Thirty-five Swiss strain male albino mice of 8–12 weeks, weighing between 25–30 g, were segregated into seven groups of 5 animals each. The Vincristine sulfate was injected intraperitoneally (i.p.), while thymoquinone (TQ) was administered orally by a gavage needle. Vincristine was diluted with sterile water for injection. TQ was dissolved in distilled water using 2.5% dimethyl sulfoxide (DMSO), whereas pregabalin was suspended in 0.5% carboxymethylcellulose in distilled water. Group I (normal control) animals were treated with vehicle (2.5% dimethyl sulfoxide (DMSO) in distilled water; 10 mL/kg, p.o.) once daily for 14 days. Group II (pathogenic control) received VCR (0.1 mg/kg, i.p.) once daily for 10 days [16], followed by vehicle for 4 days. The animals of group III–V received concurrent treatment of different TQ doses ranging from 2.5, 5, and 10 mg/kg orally through an oral gavage needle and VCR (0.1 mg/kg, i.p.) once daily for 10 consecutive days, followed by TQ post-treatment for 4 days [27]. The animals of group VI (positive control) were concurrently treated with VCR (0.1 mg/kg, i.p.) and pregabalin (PGB, 10 mg/kg, p.o.) once daily for 10 days, followed by post-treatment with PGB for 4 days. Groups VII (per se) were treated with TQ (10 mg/kg, p.o.) alone once daily for 14 days. The animals were assessed for neuropathic pain and related behavior on a hot plate and cold plate, and by a rotarod test on day 7 of drug treatment. After completion of treatment schedule on day 14, the animals were again assessed for neuropathic pain and then subjected to a formalin test. The animals were anesthetized with diethyl ether and blood samples were collected for the separation of serum and estimations of serum IL-6 levels. The mice were then sacrificed for the isolation of sciatic nerves, and the estimation of lipid peroxidation and oxidative parameters were carried out on the sciatic nerve tissue.

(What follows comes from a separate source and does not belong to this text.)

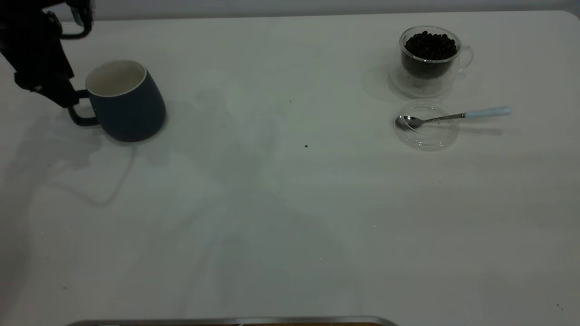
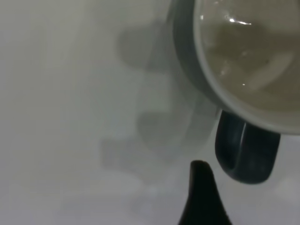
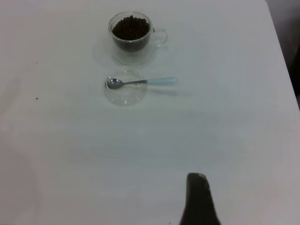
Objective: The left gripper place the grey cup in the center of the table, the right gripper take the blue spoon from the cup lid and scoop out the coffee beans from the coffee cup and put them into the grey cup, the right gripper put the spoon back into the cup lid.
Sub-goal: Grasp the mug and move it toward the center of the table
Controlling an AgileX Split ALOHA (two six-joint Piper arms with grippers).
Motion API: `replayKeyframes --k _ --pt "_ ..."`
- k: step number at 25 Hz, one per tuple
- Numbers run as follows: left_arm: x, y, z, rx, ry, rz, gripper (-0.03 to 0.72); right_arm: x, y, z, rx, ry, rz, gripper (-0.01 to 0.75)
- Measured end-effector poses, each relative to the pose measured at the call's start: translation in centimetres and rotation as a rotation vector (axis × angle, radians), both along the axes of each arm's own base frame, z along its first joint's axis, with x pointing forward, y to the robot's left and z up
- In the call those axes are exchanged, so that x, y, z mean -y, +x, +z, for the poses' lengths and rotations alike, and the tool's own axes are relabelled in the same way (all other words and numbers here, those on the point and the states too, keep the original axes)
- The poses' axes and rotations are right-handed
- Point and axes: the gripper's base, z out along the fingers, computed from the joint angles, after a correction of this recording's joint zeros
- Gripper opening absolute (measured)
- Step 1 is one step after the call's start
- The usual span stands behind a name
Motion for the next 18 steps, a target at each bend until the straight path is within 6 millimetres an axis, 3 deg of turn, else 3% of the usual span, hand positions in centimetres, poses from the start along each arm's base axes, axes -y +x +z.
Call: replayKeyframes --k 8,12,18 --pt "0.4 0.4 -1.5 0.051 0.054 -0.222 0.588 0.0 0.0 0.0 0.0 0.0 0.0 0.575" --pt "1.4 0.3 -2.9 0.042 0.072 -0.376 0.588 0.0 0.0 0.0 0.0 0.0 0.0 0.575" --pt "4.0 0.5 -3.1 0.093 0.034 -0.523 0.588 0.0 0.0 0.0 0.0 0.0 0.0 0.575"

2.4. Behavioral Assessment

2.4.1. Rotarod Test

Mice were placed individually on a rotating rod, with dimensions of 3 cm diameter and 30 cm long with a rough surface, mounted over 15 cm above the base rotating at a speed of 24 rpm, after 30 mins of respective drug treatment with a 300 s cutoff time. The interval between the mounting of the animals on the rotating bar and fall off time were recorded as the response as described in an earlier study by Kuribara et al. [28].

2.4.2. Hot Plate Test

The test was conducted by a procedure previously reported by Tiwari et al. (2011). Briefly, each mouse was placed individually on a hot plate (Eddy’s hot plate) with a preset temperature of 55 ± 1 °C. The mice were observed for latency to paw licking or jump response as a first sign of pain reflex against thermally induced algesia. The animals were allowed on the hotplate for a maximum of 10 s to avoid damage to the paw [29].

2.4.3. Cold Plate Test

In the cold plate test paradigm, each mouse was individually put on an ice-cold platform which was dipped 1 cm below in cold water maintained at 4 °C. The animals were placed in such a way that the mouse’s skin remained in cold water. The animals were observed for latency of paw licking, paw movement, and escape as a response to cold induced algesia. The animals were kept for a maximum period of 30 s on the ice-cold platform to avoid unnecessary harm to the animal [30].

2.4.4. Formalin Test

The animals were subjected to formalin test at the end of the study. In brief, each mouse was allowed to explore the observation box for acclimatization before commencement of the test. Each animal was allowed 15 min for the acclimatization period. The animals were administered 50 mL of 2.5% formalin in the intraplantar region of the hind paw. The animals were observed for paw licking duration and number of flinches for quantification of nociception during a period of the first 10 min (acute phase) and then at 20–40 min (delayed phase) [31].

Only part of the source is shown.